● **Problem to work on**
Reproduce word for word the lines between those holding "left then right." and "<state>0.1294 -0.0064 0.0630", inclusive, and nothing else from the data below.

____ Given entries

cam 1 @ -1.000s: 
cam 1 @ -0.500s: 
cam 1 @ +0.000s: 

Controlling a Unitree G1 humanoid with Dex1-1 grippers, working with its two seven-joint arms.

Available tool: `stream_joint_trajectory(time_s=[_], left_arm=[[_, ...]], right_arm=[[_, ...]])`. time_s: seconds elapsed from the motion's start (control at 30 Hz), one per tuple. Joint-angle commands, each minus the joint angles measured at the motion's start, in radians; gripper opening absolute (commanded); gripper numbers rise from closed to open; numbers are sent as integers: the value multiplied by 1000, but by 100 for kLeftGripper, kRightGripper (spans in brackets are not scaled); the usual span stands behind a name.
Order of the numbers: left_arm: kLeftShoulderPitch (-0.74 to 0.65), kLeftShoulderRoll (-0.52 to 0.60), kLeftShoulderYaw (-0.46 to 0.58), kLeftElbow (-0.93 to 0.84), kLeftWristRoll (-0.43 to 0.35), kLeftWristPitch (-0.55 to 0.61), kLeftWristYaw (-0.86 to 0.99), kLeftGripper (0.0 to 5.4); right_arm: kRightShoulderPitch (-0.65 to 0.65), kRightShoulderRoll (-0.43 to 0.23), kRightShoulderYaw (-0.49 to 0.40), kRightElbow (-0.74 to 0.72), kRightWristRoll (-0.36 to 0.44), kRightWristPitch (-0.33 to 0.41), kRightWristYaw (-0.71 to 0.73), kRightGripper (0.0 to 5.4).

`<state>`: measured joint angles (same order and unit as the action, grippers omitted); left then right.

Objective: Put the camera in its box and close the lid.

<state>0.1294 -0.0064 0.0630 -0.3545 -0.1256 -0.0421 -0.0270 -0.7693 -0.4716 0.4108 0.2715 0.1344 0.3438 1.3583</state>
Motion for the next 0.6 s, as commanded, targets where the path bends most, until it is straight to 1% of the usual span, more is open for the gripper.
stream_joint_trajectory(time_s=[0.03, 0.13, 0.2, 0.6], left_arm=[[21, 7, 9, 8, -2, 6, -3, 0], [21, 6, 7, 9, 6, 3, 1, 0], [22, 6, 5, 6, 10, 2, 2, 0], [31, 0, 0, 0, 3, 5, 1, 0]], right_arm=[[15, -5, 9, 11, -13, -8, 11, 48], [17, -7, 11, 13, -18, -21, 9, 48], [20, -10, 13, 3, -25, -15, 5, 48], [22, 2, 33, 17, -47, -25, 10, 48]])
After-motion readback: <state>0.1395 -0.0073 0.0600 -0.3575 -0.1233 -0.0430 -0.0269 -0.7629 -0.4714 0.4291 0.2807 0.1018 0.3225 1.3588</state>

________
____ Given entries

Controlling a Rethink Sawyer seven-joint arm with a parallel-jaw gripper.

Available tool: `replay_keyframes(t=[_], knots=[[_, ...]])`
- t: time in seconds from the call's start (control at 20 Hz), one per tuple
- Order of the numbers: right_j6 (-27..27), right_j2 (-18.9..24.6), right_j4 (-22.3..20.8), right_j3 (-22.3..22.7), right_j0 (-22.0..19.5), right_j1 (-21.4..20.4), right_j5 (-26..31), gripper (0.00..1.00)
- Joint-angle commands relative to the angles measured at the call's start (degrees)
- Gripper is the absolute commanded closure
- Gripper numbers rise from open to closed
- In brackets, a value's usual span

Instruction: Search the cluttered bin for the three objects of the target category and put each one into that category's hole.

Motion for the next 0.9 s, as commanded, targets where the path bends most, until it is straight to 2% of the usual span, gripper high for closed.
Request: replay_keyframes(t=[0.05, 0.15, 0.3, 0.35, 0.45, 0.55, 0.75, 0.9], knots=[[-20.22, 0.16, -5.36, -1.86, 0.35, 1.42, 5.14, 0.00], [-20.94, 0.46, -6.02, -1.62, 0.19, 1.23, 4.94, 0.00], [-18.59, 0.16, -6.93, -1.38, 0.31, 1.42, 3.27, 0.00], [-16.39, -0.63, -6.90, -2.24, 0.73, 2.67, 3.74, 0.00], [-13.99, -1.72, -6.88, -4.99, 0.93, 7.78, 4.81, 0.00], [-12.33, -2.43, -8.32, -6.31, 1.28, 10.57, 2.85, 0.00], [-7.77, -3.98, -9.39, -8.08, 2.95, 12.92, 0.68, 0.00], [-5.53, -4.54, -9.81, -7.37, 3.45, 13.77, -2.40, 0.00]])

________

● **Answer to the exercise**
`<state>`: measured joint angles (same order and unit as the action, grippers omitted); left then right.

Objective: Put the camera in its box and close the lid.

<state>0.1294 -0.0064 0.0630 -0.3545 -0.1256 -0.0421 -0.0270 -0.7693 -0.4716 0.4108 0.2715 0.1344 0.3438 1.3583</state>

This finishes the output for the exercise.